== Segment start ==

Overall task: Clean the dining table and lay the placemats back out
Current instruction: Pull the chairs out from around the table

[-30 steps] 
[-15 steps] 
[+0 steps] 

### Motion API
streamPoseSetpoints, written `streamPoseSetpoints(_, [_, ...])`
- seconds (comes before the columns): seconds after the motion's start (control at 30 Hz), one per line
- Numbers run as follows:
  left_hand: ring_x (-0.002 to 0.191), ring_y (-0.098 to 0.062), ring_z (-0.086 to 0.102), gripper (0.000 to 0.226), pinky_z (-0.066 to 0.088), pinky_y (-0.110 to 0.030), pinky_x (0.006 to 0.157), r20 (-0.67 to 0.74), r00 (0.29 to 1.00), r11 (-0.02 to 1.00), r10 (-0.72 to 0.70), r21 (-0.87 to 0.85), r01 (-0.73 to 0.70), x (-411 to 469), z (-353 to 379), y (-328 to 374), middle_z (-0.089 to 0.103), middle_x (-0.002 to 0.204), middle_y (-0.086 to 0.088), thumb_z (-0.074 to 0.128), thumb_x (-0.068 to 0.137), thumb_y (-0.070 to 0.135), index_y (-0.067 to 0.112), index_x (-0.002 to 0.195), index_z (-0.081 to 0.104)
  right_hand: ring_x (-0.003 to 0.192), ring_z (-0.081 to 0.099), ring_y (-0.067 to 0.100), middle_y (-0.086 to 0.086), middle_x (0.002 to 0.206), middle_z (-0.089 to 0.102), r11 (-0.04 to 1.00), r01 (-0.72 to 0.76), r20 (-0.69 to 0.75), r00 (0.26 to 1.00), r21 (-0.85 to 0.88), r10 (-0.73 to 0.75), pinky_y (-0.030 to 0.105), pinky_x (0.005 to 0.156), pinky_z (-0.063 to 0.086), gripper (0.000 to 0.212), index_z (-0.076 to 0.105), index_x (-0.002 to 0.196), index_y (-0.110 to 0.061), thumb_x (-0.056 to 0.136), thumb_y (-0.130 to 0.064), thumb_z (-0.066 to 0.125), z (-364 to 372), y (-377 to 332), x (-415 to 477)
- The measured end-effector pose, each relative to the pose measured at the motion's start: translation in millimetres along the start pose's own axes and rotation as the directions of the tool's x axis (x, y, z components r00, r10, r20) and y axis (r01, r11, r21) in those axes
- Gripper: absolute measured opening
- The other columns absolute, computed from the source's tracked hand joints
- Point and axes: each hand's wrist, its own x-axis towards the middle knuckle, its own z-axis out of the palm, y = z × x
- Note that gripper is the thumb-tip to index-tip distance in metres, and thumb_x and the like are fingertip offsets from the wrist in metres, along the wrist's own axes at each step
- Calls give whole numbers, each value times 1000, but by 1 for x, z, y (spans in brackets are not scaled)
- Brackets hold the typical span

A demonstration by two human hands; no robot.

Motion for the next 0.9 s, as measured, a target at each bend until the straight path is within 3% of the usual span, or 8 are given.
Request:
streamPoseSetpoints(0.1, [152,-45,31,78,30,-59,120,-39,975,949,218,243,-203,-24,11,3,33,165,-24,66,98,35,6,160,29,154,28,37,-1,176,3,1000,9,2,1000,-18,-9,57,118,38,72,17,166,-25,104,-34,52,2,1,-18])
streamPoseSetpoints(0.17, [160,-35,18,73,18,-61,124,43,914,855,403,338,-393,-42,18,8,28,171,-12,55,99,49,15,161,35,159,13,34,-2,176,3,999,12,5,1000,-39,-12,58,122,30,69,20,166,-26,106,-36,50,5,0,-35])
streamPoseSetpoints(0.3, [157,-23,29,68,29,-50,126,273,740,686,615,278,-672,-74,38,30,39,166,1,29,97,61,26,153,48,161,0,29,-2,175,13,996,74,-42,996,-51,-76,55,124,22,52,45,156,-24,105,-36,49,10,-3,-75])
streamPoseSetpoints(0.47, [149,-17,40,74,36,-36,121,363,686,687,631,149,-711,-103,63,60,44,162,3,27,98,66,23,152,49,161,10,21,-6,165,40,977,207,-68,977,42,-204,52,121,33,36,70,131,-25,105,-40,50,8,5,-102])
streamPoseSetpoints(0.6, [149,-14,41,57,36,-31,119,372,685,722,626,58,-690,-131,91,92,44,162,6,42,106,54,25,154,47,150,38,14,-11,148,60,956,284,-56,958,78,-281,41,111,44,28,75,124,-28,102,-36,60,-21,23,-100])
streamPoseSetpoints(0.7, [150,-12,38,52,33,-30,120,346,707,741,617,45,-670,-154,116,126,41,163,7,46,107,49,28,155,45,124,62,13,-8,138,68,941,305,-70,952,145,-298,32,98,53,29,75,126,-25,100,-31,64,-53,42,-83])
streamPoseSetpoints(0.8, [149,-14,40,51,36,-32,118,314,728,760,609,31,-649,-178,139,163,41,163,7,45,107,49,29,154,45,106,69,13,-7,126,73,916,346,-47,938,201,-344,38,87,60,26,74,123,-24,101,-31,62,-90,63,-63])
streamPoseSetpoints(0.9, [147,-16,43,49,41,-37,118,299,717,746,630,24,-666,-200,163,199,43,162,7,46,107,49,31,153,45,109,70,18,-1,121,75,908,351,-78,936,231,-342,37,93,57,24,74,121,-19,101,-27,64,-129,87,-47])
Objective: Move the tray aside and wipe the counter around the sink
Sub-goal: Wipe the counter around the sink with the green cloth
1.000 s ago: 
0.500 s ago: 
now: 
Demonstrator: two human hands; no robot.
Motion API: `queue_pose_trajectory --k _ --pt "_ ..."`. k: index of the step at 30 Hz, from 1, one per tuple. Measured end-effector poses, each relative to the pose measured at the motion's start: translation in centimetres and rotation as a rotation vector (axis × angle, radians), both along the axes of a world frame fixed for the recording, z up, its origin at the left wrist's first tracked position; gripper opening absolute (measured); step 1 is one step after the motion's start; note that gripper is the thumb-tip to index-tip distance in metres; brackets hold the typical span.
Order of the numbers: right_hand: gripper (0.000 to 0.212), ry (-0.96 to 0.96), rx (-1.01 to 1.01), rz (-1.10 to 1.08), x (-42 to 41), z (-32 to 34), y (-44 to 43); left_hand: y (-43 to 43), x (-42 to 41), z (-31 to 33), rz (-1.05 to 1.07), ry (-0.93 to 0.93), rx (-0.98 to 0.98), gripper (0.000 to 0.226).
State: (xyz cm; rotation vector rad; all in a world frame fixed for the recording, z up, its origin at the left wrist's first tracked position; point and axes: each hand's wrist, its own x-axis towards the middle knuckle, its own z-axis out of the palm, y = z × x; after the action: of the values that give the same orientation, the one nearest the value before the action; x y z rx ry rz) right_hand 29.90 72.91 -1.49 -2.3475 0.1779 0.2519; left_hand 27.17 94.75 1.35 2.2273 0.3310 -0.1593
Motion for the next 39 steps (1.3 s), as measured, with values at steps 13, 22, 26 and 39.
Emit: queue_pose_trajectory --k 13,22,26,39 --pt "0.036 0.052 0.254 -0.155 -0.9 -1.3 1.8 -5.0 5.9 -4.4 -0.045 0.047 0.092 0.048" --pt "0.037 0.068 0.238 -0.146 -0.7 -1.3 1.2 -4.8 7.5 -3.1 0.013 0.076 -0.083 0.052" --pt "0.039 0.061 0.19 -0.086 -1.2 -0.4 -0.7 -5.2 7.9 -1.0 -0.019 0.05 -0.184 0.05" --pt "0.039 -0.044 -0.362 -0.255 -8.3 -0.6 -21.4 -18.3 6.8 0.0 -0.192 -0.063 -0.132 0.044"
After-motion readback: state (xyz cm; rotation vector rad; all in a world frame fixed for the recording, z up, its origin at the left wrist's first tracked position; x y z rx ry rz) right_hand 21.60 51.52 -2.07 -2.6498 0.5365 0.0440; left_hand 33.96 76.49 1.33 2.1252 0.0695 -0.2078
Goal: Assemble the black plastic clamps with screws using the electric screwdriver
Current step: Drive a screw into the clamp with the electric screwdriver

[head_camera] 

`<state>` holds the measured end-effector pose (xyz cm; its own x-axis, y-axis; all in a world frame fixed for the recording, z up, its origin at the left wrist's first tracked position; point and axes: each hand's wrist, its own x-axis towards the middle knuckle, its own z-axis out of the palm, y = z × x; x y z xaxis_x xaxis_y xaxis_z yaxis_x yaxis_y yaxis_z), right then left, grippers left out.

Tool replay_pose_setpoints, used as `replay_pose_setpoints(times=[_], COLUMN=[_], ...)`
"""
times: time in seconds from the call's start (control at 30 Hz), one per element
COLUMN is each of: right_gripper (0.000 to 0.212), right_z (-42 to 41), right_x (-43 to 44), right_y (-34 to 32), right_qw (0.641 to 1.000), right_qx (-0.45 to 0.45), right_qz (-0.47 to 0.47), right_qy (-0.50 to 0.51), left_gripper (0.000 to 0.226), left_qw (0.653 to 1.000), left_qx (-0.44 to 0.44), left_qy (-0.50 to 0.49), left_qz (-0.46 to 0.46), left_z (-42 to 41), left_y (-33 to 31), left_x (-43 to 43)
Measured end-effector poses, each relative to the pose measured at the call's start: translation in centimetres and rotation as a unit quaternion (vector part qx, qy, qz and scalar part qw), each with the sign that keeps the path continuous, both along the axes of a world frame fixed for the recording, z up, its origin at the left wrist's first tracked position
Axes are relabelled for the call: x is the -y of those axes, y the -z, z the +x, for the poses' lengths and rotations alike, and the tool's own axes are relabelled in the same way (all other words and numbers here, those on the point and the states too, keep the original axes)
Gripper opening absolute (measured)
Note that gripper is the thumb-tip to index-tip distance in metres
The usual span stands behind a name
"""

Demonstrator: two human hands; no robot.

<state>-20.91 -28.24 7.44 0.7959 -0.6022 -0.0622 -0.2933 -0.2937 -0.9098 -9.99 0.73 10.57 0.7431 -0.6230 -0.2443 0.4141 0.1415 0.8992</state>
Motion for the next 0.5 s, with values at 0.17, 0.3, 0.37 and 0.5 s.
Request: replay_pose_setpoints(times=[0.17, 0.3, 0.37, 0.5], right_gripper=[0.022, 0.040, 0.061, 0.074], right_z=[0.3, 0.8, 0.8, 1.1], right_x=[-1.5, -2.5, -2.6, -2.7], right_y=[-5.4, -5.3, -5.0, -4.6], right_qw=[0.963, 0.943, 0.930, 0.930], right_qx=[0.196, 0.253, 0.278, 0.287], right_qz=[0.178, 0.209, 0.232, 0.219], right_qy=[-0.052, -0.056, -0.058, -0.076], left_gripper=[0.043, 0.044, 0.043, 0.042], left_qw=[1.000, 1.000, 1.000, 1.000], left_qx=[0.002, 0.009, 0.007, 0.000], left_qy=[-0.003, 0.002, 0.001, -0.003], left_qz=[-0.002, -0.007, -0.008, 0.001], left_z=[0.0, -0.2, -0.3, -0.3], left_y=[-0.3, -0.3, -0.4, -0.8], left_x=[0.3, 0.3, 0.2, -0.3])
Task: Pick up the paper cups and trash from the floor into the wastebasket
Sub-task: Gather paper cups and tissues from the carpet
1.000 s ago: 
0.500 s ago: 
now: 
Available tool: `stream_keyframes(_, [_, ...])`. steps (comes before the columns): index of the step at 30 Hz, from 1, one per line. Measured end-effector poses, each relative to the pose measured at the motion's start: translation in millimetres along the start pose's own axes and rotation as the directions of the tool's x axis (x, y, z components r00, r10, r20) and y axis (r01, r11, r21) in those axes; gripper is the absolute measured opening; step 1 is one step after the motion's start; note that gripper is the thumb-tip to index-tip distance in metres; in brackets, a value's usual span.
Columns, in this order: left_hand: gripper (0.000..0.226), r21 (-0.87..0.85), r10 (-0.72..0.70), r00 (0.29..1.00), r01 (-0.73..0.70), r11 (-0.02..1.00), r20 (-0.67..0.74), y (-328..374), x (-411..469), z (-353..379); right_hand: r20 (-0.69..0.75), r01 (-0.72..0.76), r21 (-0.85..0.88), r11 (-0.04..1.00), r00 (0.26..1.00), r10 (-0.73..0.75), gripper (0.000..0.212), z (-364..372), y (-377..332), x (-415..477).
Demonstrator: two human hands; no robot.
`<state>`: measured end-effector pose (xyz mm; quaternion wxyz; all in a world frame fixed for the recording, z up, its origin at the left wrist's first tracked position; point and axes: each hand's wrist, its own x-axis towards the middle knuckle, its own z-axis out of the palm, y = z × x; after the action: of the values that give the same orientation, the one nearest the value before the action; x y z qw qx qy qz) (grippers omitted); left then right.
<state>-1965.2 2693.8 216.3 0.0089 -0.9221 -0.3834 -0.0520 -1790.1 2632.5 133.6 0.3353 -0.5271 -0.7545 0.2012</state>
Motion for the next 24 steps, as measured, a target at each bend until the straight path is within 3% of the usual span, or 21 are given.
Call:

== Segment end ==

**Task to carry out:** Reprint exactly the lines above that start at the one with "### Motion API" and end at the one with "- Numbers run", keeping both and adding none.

**Response area:**
### Motion API
streamPoseSetpoints, written `streamPoseSetpoints(_, [_, ...])`
- seconds (comes before the columns): seconds after the motion's start (control at 30 Hz), one per line
- Numbers run as follows:

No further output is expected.